**Activity**
An acceptable answer contains every record below, unchanged, and no pictures.

**Data for review**
BEGIN

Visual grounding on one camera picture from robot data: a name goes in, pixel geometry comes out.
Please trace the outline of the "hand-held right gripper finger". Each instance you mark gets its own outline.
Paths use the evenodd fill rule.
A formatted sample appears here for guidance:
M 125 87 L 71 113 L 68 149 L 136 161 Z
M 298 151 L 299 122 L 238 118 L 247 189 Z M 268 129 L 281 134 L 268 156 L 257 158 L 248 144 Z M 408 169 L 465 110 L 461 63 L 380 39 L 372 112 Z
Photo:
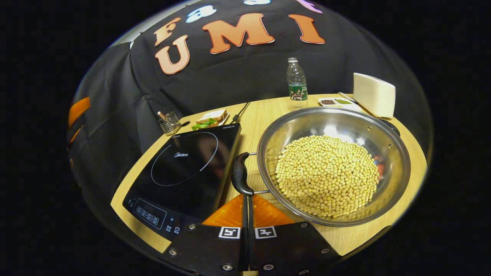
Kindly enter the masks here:
M 294 222 L 259 195 L 248 210 L 249 265 L 260 276 L 326 276 L 341 261 L 312 223 Z
M 161 259 L 190 276 L 240 276 L 248 269 L 246 219 L 238 195 L 205 222 L 186 224 Z

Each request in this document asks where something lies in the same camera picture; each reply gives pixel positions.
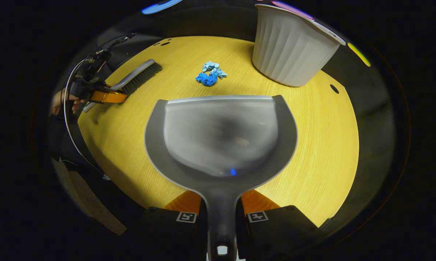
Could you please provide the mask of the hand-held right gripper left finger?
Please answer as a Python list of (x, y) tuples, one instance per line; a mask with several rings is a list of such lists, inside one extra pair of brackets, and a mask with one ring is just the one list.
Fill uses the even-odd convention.
[(147, 208), (131, 230), (142, 261), (205, 261), (207, 211), (200, 195), (186, 191), (163, 208)]

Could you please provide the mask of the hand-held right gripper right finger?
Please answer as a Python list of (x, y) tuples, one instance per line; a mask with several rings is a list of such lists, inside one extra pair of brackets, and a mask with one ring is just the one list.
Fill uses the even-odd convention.
[(296, 206), (281, 207), (255, 190), (240, 197), (236, 217), (239, 260), (295, 261), (326, 236)]

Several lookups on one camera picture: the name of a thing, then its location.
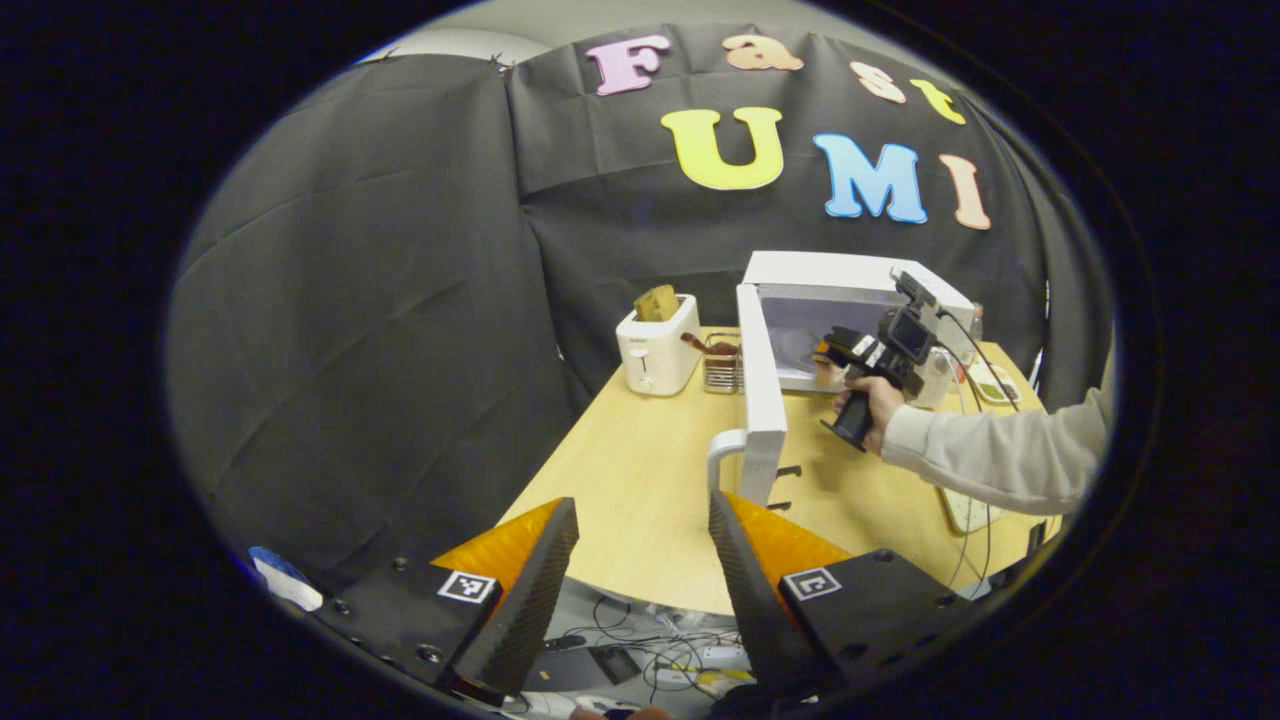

END

**Solution below**
Visual grounding on one camera picture from robot data: a name goes in, pixel geometry comes out.
Please trace the outline of the "hand-held right gripper finger". Each instance you mark gets its own outline.
Paths use the evenodd fill rule.
A formatted sample appears here for guidance:
M 125 87 L 71 113 L 68 149 L 136 161 Z
M 298 151 L 299 122 L 238 118 L 247 189 Z M 268 129 L 281 134 L 268 156 L 257 158 L 248 144 Z M 408 169 L 465 110 L 461 63 L 380 39 L 372 112 Z
Photo:
Kindly enter the masks here:
M 294 222 L 259 195 L 248 210 L 249 265 L 260 276 L 326 276 L 341 261 L 312 223 Z
M 161 259 L 190 276 L 240 276 L 248 269 L 246 219 L 238 195 L 205 222 L 186 224 Z

Each request in this document asks where something lies in the same camera picture; each reply gives pixel positions.
Could you please provide the mask of the hand-held right gripper left finger?
Please answer as a Python list of (x, y) tuples, one instance per line; a mask with several rings is a list of such lists, inside one extra pair of brackets, and a mask with one ring is just the one list.
Fill uses the even-odd convention.
[(147, 208), (131, 230), (142, 261), (205, 261), (207, 211), (200, 195), (186, 191), (163, 208)]

Could you please provide the mask of the hand-held right gripper right finger?
Please answer as a Python list of (x, y) tuples, one instance per line; a mask with several rings is a list of such lists, inside one extra pair of brackets, and a mask with one ring is just the one list.
Fill uses the even-odd convention.
[(296, 206), (281, 207), (255, 190), (240, 197), (236, 217), (239, 260), (295, 261), (326, 236)]

Several lookups on one camera picture: the name of a thing, then its location.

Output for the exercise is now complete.